Obviously, the accuracy of the reference thermometer is a very important factor here. It should be significantly more accurate that the requirements you have on your final measurement accuracy.

Fitting a calibration law

Now you need to find a mathematical function that fits your data. This is called an “empirical fit”. In principle, any law can do as long as it lies close enough to the data points. Polynomials are a favorite here, as the fit always converges (because the function is linear relative to its coefficients) and they are cheap to evaluate, even on a lowly microcontroller. As a special case, a linear regression may be the simplest law you can try.

However, unless you are interested in a very narrow range of temperatures, the response of a NTC thermistor is highly non-linear and not very amenable to low-degree polynomial fits. However, a strategic change of variables can make your law almost linear and very easy to fit. For this, we will take a diversion through some basic physics...

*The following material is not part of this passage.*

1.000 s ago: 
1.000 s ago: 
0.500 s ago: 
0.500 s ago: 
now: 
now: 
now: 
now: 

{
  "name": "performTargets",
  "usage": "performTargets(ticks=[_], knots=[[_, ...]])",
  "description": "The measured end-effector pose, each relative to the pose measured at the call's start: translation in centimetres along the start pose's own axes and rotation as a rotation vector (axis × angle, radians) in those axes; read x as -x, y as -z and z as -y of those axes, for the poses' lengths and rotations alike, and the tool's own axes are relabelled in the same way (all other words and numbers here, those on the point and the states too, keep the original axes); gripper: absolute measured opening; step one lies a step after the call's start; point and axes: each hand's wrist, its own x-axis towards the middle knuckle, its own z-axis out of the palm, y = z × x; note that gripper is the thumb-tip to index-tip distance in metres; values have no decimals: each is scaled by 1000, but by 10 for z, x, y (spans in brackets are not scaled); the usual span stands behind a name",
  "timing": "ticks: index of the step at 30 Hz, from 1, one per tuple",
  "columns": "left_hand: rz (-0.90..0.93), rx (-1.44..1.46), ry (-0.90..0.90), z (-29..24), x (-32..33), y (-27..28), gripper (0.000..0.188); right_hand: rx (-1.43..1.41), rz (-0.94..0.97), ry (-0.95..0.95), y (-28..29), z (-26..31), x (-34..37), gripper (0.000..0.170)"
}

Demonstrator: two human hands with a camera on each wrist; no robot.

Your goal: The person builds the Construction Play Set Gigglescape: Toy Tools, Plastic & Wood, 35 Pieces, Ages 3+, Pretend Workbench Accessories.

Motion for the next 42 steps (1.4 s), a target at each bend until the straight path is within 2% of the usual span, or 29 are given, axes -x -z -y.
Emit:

The electric conduction in an NTC thermistor is a thermally-activated process. The conductance can then be modelled by an Arrhenius equation:

G = G exp(−Ea/(kBT))

where G is called the “pre-exponential factor”, Ea is the activation energy, kB is the Boltzmann constant, and T is the absolute temperature.

This can be rearranged as a linear law:

1/T = A + B log(R)

where B = kB/Ea ; A = B log(G) ; and log() is the natural logarithm.

If you take your calibration data and plot 1/T as a function of log(R) (which is basically an Arrhenius plot with the axes swapped), you will notice it is almost, but not quite, a straight line. The departure from linearity comes mainly from the fact that the pre-exponential factor is slightly temperature dependent. The curve is nevertheless smooth enough to be very easily fitted by a low-degree polynomial:

1/T = c0 + c1 log(R) + c2 log(R)2 + c3 log(R)3 + ...

If the range of temperatures you are interested in is short enough, a linear approximation may be good enough for you. You would then be using the so-called “β model”, where the β coefficient is 1/B. If you use a third degree polynomial, you may notice that the c2 coefficient can be neglected. If you do neglect it, you then have the famous Steinhart–Hart equation.

In general, the higher the degree of the polynomial, the better it should fit the data. But if the degree is too high you will end up overfitting. In any case, the number of free parameters in the fit should never exceed the number of data points. If these numbers are equal, then the law will fit the data exactly, but you have no way to assess the goodness of fit. Note that this thermistor calculator (linked to in a comment) uses only three data points to provide three coefficients. This is god for a preliminary approximate calibration, but I would not rely on it if I needed accuracy.

I will not discuss here how to actually perform the fit. Software packages for making arbitrary data fits abound.